O procurador diz que as principais questões se relacionam ao corte da vegetação, ao resgate da fauna, à qualidade da água e à indenização dos grupos atingidos pela futura represa. Segundo ele, o Ministério Público está acompanhando de perto todas as questões.
Na área a ser alagada, serão cortados 4.200 hectares de Mata Atlântica primitiva e uma área de ''compensação'' deve ser definida um pouco abaixo da barragem para que o novo ambiente fique o mais próximo possível do espaço atingido. O procurador lembra que a área é rica em sítios arqueológicos e que, caso seja encontrado algum objeto, todo trabalho será paralisado para recuperar o material.

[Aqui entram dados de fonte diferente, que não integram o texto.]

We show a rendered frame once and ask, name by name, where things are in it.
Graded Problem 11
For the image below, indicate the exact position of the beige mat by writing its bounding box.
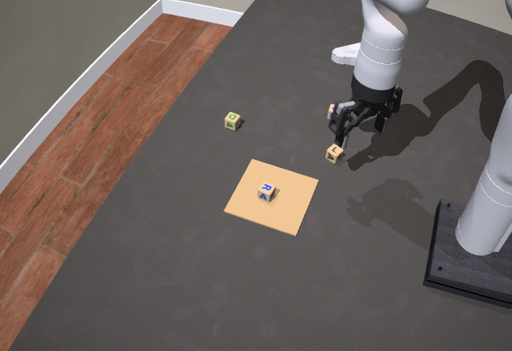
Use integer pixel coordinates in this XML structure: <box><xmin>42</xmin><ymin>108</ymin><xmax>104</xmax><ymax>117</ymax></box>
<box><xmin>224</xmin><ymin>159</ymin><xmax>318</xmax><ymax>237</ymax></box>

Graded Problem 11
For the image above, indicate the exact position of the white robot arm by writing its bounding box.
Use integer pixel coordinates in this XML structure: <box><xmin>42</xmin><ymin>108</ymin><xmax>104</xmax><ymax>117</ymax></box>
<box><xmin>331</xmin><ymin>0</ymin><xmax>512</xmax><ymax>256</ymax></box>

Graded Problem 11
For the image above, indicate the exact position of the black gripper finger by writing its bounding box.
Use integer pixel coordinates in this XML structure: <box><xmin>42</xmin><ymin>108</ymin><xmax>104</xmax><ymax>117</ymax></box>
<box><xmin>328</xmin><ymin>100</ymin><xmax>373</xmax><ymax>149</ymax></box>
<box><xmin>374</xmin><ymin>84</ymin><xmax>402</xmax><ymax>133</ymax></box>

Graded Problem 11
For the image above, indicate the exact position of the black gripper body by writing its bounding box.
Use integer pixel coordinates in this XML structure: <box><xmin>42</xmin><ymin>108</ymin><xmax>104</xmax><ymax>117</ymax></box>
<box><xmin>349</xmin><ymin>74</ymin><xmax>396</xmax><ymax>120</ymax></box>

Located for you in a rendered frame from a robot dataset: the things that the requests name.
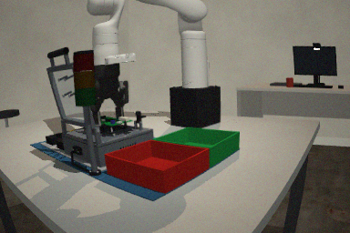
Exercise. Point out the green circuit board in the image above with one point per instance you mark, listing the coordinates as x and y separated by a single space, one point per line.
111 121

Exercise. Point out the green bin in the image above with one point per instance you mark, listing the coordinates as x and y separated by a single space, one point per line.
201 137

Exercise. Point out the red bin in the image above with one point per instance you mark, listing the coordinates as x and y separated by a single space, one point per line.
156 155

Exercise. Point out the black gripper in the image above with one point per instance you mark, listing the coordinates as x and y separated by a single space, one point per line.
107 85

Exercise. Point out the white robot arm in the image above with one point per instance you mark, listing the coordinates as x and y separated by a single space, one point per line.
194 67

Outra consequência do corte na vegetação é a saída de várias espécies de animais de seu habitat natural. A previsão dos ambientalistas é que uma parte dos animais será ''afugentada'' pelo desmatamento e outra parte deve ser resgatada e levada para outros locais.
Mas o que está dando mais trabalho até agora é o reassentamento das famílias que moravam - alguns ainda vivem - na área a ser alagada e que dependiam - ou ainda dependem - dela para sobreviver. O procurador admite que o consórcio reconhece facilmente os grupos que define como ''tradicionais'' nestas circunstância, que são os proprietários rurais, posseiros e arrendatários. Mas há também o caso de famílias que trabalhavam nas propriedades como funcionários e que devem receber um tratamento especial, além de pescadores e cerca de 200 garimpeiros que reivindicam uma indenização.
Omoto afirma que, no total, são cerca de 200 reclamações, ''das mais variadas possíveis'', desde a área que foi escolhida para reassentamento até a nova casa que apresenta algum tipo de problema.